Mlliyet Milliyet Blog Milliyet Blog
 
Facebook Connect
Blog Kategorileri
 

14 Eylül '14

 
Kategori
Kent Yaşamı
 

Bodrum'daki yüksek fiatların sebebi

Bodrum'daki yüksek fiatların sebebi
 

Bu yaz Mayıs ayından bu yana gezegen durumdayım. Önce Bodrum, sonra 3 ay Avşa adası, sonra gene Bodrum.Bu uzun gezi yaşamı benim bir çok konuda deneyim ve bilgi sahibi olmamı sağladı.Ben de bugünkü yazımda bu deneyimlerimi paylaşmak istedim.

Öncelikle Mayıs ayında gittiğimiz Bodrum sakindı. Ben bu yazımda tatil yörelerindeki yiyecek, içecek fiatları hakkında edindiğim deneyimlerimi yazmak istiyorum. Bodrum Mayıs ayında sakindi dedim. Fiatlar da öyle astronomik değildi. Gerek halkın tüm gıda ihtiyacını temin ettiği semt pazarlarında, gerek lokanta, kafe ve plajlarda fiatlar pek el yakmıyordu anlayacağınız.

 Haziran başında Avşa Adasındaki evimize geçtik. Avşa Adası çok güzel bir yer olmasına rağmen ne yazık ki kaliteli kafe,restoran mekanı fazla olmadığı için sosyal ihtiyaçlarımızı evlerimizde karşıladık üç ay boyunca.

 Eylül ayı başında havanın azıcık serinlemesinin ve okulların yakında açılacak olmasının  yaratacağı tenhalıkta rahat edeceğimizi düşünerek Bodrum'daki evimize geçtik. Yaz boyu Basında Bodrum'da restoran, kafe ve beachlerdeki fahiş fiatları okumuştuk. Bu olayı ilk gün evin ihtiyaçlarını karşılamak için gittiğimiz pazar yerinde daha iyi anladık.Bizim Turgutreis pazarımız çok güzel, bol, çeşitli ve çok makul fiatlıdır. O gün pazarda el yakan fiatları görünce Ekonomideki talep fazlalaığının fiatları artırdığı teorisi bir kez daha aklıma geldi.

 Bodrum Adamız gibi kaliteli, mekan eksikliği çekmiyor . Çok güzel kafeler, restoranlar ve beach clupler var.
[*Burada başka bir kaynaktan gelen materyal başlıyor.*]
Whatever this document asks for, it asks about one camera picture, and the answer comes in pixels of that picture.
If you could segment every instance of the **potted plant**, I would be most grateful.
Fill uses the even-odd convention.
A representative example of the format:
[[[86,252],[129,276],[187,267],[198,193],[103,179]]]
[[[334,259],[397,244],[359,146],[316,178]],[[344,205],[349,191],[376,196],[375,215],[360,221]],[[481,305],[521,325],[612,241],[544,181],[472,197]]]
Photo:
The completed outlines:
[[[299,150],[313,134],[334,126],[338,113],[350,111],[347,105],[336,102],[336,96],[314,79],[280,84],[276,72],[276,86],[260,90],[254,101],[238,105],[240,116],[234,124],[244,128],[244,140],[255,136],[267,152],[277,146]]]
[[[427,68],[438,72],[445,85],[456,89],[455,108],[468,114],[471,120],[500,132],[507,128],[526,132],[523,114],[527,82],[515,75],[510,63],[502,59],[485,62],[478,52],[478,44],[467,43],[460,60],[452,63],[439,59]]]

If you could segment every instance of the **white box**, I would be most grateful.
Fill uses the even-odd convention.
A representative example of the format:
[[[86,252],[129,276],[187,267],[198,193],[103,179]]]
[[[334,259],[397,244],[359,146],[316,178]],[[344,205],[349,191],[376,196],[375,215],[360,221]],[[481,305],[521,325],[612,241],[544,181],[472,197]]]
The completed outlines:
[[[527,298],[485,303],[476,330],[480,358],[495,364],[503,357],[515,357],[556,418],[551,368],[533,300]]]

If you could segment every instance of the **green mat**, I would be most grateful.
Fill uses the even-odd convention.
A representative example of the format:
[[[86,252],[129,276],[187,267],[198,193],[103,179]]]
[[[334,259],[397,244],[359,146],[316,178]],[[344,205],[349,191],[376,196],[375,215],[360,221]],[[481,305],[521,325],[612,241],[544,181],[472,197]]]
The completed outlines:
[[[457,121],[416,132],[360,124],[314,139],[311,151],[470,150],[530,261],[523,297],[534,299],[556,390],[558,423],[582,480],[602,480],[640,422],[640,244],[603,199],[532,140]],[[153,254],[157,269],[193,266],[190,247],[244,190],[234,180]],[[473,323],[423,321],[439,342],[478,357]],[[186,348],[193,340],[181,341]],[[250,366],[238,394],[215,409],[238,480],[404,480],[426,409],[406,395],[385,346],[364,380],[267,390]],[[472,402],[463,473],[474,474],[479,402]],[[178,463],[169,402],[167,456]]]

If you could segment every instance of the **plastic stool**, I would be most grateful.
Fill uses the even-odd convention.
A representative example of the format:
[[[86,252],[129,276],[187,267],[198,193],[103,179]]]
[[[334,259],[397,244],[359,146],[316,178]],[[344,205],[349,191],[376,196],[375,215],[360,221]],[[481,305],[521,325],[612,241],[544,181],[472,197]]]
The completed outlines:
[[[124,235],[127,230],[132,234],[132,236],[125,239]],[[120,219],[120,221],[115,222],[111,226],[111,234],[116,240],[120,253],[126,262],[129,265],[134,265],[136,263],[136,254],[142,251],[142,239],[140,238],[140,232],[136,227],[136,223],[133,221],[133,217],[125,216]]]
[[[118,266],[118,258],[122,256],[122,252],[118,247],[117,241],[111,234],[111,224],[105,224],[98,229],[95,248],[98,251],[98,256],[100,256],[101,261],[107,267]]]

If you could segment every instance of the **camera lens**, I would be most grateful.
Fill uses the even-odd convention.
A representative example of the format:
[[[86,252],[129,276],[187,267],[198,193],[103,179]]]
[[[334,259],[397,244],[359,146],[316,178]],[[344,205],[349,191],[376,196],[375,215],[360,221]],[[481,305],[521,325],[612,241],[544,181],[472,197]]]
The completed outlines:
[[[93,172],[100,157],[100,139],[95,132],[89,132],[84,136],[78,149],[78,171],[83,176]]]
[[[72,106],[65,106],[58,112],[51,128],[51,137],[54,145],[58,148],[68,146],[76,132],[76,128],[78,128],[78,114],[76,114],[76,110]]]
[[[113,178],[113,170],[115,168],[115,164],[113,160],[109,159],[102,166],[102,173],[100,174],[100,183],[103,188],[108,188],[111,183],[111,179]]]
Her kesime , her gelir grubuna hitap eden bu mekanlar tüm Bodrum yarım Adasını kaplamış durumda.

Biz de Bodrum'daki günlerimizde dostlarımızla bu mekanları gezmeye karar verdik.Bu  arada Amerika'dan tatile gelen küçük kızım ve arkadaşını da gezdirmekti amacımız.

 Bu mekan gezilerimiz sırasında rastladığımız fiatlar daha önce Basında okuduğumuz haberleri teyid eder nitelikte idi. Hele bu mekanlar adı duyulmuş clupler olunca fiatlar iyice uçuyordu.

 Bir şişe suyun 10 lira, bir sandöviçin 30 lira , bir şişe şarabın hem de adı fazla duyulmamış 100 liraya sunulduğu bu mekanlarda yemek yemek oldukça pahalıya mal oluyordu.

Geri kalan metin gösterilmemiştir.